My parents and my sister recently visited me, so I had a good occasion to reflect on homesickness. Maybe it’s a bit arrogant, but I consider myself an expert on the matter, first as an Italian student living in the UK, and then as a European in Russia last summer.

However, I am now in the curious phenomenon of missing two places, well two homes in their own right, at the same time.

One is of course my birth place, Udine, a very little known town in the North-East of Italy (every time someone asks me where I am from I go on autopilot: “Udine, it’s a small town in the North of Italy, near to Venice, maybe you know the football team, Udinese" —all without catching breath).

The other is Bath. I never thought I could miss Bath so much. I miss my friends, obviously, and I miss that splendid Georgian pearl. But, more insidiously, I miss my life (dare I say, routine?) there. I miss going to the small independent coffee shops, reading books in the Crescent on a sunny day, going to the local pub.
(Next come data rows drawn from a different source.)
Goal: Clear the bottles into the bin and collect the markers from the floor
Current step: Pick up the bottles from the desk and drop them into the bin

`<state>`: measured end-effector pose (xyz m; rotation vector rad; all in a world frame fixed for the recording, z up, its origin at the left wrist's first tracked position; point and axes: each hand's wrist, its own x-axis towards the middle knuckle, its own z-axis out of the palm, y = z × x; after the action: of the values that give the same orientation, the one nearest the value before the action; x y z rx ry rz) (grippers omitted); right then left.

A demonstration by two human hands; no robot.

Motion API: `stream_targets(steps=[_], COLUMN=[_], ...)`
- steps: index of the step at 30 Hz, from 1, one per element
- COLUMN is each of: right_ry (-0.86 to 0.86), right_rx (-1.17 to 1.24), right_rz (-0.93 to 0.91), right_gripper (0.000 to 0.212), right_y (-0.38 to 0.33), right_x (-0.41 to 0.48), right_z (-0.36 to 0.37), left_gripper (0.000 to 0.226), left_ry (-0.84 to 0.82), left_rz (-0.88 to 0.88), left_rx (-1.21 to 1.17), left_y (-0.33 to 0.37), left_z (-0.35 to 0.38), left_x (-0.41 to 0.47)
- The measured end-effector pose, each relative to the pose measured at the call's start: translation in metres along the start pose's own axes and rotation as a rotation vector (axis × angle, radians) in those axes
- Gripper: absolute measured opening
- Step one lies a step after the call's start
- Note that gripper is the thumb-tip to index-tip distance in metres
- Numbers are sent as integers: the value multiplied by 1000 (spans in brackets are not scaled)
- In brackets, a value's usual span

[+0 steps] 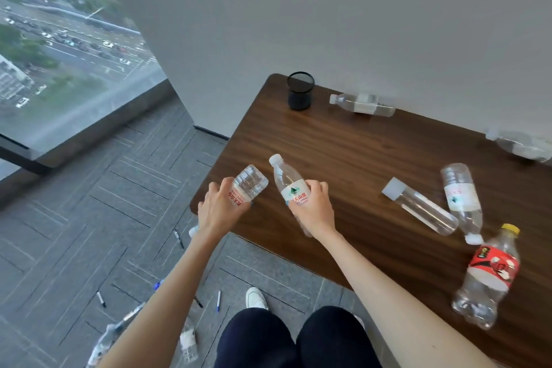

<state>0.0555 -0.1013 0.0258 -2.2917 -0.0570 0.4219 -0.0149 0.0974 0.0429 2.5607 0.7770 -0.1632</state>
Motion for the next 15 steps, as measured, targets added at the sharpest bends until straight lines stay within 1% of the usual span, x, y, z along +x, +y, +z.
stream_targets(steps=[4, 8, 15], right_ry=[-3, -20, -75], right_rx=[28, 59, 36], right_rz=[-7, 21, 10], right_gripper=[56, 55, 56], right_y=[-46, -79, -121], right_x=[15, 33, 91], right_z=[43, 75, 113], left_gripper=[71, 69, 70], left_ry=[9, -6, 13], left_rz=[-25, -86, -177], left_rx=[-38, -84, -180], left_y=[-45, -76, -91], left_z=[-29, -47, -67], left_x=[29, 60, 128])
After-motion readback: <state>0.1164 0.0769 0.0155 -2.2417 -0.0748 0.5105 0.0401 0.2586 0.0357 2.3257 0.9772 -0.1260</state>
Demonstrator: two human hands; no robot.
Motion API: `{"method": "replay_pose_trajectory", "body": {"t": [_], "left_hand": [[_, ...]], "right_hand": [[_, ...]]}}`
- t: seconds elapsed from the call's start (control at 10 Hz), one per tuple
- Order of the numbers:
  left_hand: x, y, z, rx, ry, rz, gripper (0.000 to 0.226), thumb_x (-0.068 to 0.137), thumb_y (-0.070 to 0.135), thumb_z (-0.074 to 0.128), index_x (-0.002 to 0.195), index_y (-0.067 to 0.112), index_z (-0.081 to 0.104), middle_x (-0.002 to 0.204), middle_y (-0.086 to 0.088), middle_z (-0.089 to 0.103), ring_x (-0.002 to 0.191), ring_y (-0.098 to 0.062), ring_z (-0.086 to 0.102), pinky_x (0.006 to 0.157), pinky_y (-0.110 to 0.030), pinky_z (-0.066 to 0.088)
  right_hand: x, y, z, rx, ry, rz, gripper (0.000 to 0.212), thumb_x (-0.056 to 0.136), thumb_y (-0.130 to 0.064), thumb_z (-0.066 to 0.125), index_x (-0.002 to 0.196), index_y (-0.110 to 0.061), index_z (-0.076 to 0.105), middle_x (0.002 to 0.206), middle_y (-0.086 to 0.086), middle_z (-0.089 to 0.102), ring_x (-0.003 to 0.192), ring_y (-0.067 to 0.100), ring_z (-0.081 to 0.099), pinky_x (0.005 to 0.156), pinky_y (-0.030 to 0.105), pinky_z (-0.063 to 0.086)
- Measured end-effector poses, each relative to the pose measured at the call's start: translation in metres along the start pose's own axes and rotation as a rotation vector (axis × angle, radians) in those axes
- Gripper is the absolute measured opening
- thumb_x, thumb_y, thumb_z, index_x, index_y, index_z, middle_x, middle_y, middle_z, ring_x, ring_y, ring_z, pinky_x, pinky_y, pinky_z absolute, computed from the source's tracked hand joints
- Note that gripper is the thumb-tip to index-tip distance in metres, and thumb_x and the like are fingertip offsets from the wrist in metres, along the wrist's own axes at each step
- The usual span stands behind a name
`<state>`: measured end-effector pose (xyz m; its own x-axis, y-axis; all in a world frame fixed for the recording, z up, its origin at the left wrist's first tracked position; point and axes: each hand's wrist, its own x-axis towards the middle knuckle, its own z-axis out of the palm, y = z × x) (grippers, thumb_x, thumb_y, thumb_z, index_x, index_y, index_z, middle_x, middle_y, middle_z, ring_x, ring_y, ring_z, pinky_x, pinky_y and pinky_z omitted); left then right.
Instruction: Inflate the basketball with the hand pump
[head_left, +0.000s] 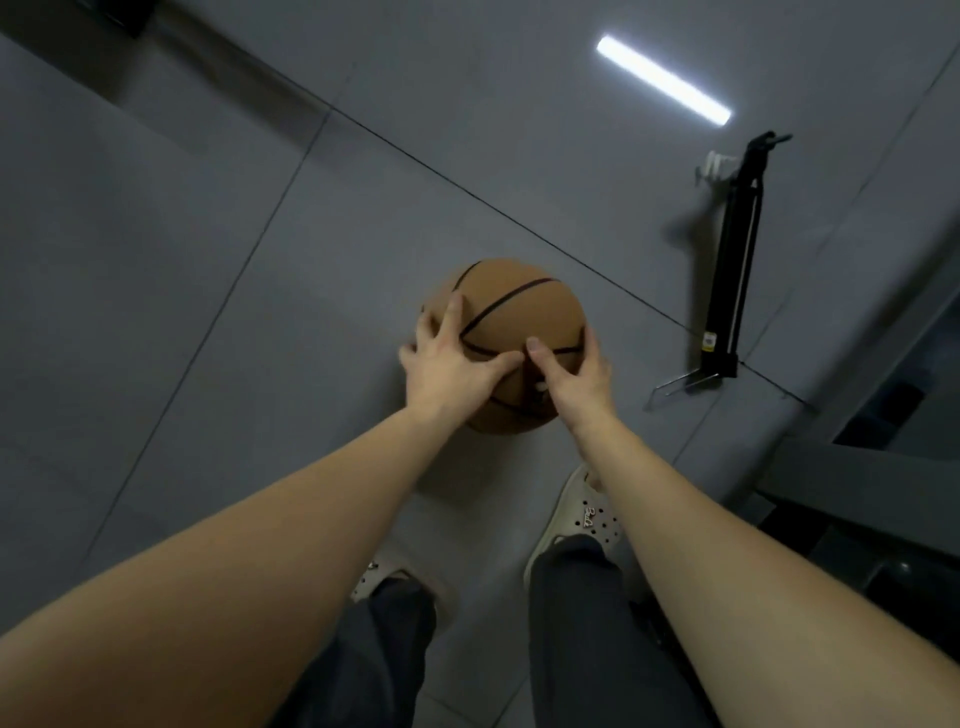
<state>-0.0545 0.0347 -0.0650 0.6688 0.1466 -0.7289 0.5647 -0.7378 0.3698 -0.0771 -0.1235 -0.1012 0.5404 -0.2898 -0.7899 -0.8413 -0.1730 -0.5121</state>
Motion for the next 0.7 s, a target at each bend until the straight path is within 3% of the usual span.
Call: {"method": "replay_pose_trajectory", "body": {"t": [0.1, 0.2, 0.3, 0.4, 0.5, 0.6, 0.7], "left_hand": [[0.002, 0.031, 0.015, 0.097, 0.16, 0.235, 0.098, 0.072, 0.067, 0.071, 0.153, 0.031, 0.03, 0.156, 0.002, 0.031, 0.136, -0.033, 0.027, 0.111, -0.051, 0.036], [0.006, 0.036, 0.026, 0.144, 0.171, 0.345, 0.094, 0.072, 0.066, 0.074, 0.15, 0.03, 0.036, 0.153, 0.002, 0.035, 0.135, -0.028, 0.029, 0.112, -0.053, 0.033], [-0.003, 0.04, 0.039, 0.078, 0.092, 0.222, 0.103, 0.068, 0.07, 0.075, 0.153, 0.041, 0.024, 0.163, -0.001, 0.018, 0.146, -0.033, 0.015, 0.116, -0.06, 0.027], [-0.011, 0.044, 0.043, 0.066, 0.074, 0.216, 0.105, 0.07, 0.065, 0.077, 0.155, 0.039, 0.02, 0.164, -0.005, 0.018, 0.148, -0.036, 0.015, 0.116, -0.058, 0.028], [-0.021, 0.046, 0.032, 0.076, 0.033, 0.184, 0.109, 0.069, 0.066, 0.077, 0.156, 0.033, 0.02, 0.163, -0.004, 0.023, 0.147, -0.033, 0.022, 0.116, -0.056, 0.03], [-0.041, 0.048, -0.002, 0.081, 0.029, 0.171, 0.109, 0.071, 0.066, 0.076, 0.156, 0.022, 0.025, 0.159, -0.002, 0.034, 0.145, -0.028, 0.031, 0.116, -0.049, 0.033], [-0.079, 0.049, -0.055, 0.08, 0.035, 0.136, 0.102, 0.075, 0.062, 0.076, 0.155, 0.017, 0.031, 0.158, -0.003, 0.038, 0.145, -0.025, 0.034, 0.116, -0.04, 0.03]], "right_hand": [[0.017, 0.007, -0.024, 0.161, 0.107, 0.047, 0.096, 0.079, -0.071, 0.062, 0.156, -0.027, 0.027, 0.157, 0.01, 0.034, 0.14, 0.03, 0.041, 0.114, 0.05, 0.037], [0.026, 0.018, -0.053, 0.177, 0.125, 0.116, 0.062, 0.099, -0.049, 0.049, 0.154, -0.029, 0.031, 0.155, 0.006, 0.041, 0.136, 0.029, 0.045, 0.11, 0.054, 0.041], [0.027, 0.02, -0.067, 0.104, 0.117, 0.125, 0.048, 0.103, -0.041, 0.044, 0.149, -0.027, 0.04, 0.147, 0.006, 0.05, 0.128, 0.028, 0.051, 0.107, 0.053, 0.045], [0.019, 0.013, -0.072, 0.108, 0.086, 0.173, 0.047, 0.104, -0.036, 0.043, 0.149, -0.023, 0.04, 0.143, 0.009, 0.052, 0.112, 0.025, 0.053, 0.096, 0.047, 0.051], [0.003, 0.002, -0.081, 0.178, 0.089, 0.235, 0.053, 0.104, -0.03, 0.048, 0.153, -0.018, 0.033, 0.142, 0.014, 0.052, 0.112, 0.03, 0.058, 0.096, 0.049, 0.053], [-0.019, -0.015, -0.099, 0.219, 0.113, 0.233, 0.054, 0.101, -0.026, 0.054, 0.15, -0.012, 0.038, 0.143, 0.014, 0.05, 0.107, 0.028, 0.059, 0.096, 0.052, 0.054], [-0.059, -0.039, -0.123, 0.24, 0.107, 0.208, 0.045, 0.098, -0.03, 0.059, 0.137, -0.009, 0.051, 0.134, 0.012, 0.055, 0.117, 0.029, 0.057, 0.092, 0.049, 0.056]]}}
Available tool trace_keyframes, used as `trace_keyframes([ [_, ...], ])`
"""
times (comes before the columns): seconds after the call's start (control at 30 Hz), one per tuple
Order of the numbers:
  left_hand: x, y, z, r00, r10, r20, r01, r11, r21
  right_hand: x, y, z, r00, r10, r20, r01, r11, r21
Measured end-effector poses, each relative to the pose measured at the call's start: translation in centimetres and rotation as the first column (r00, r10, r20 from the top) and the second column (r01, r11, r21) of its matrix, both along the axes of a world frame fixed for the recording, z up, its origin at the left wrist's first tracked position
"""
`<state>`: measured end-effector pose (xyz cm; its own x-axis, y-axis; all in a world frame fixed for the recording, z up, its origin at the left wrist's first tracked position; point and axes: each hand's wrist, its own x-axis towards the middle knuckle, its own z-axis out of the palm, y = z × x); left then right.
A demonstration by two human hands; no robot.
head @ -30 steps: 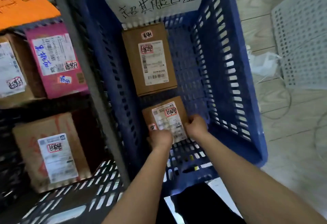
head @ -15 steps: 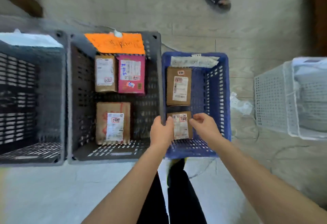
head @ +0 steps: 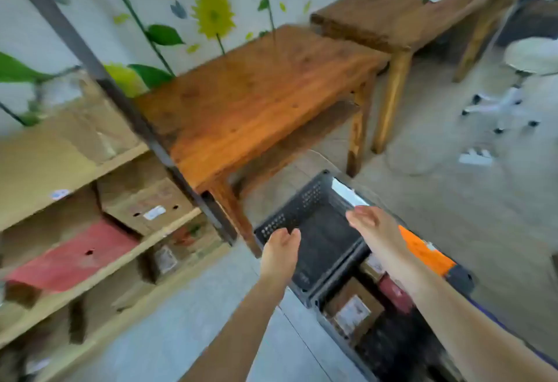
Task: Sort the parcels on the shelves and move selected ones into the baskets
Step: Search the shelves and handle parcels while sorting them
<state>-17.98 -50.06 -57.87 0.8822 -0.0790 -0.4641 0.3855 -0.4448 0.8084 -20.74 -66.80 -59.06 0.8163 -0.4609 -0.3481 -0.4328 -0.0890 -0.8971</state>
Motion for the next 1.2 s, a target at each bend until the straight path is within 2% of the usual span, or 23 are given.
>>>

You may say: “well you can read and go to the pub almost everywhere!”. True, but it is that particular atmosphere of the place that enchants me, the feeling of living in a bubble where time calmly walks on barely noticed. Maybe it is due to the ancientness of the place, or maybe it’s just what life is like when you are at university.

Anyway, going back to my list: I miss the walk back home along the canal in spring time. I miss that atmosphere of well concealed poshness of the place. I even miss the University and lectures, that feeling of achievement you get when you work hard for something you are passionate about.


The fool on the hill

I even miss the ducks by the lake (and the idiot who is feeding them)

I even miss the ducks by the lake (and the idiot who is feeding them!)

By now I honestly can’t wait to go back to Bath! The irony doesn’t escape me: I always thought life would be easier/sunnier/happier in the South, slightly despising England and taking every chance to criticize the English way of life, almost feeling like a Latin aristocratically looking down at Barbarians. Oh how circumstances change one’s mind! (Though if I have to be honest, whenever I was in Gibraltar for a day trip I made fun of all those small British peculiarities and found great pleasure in doing so!).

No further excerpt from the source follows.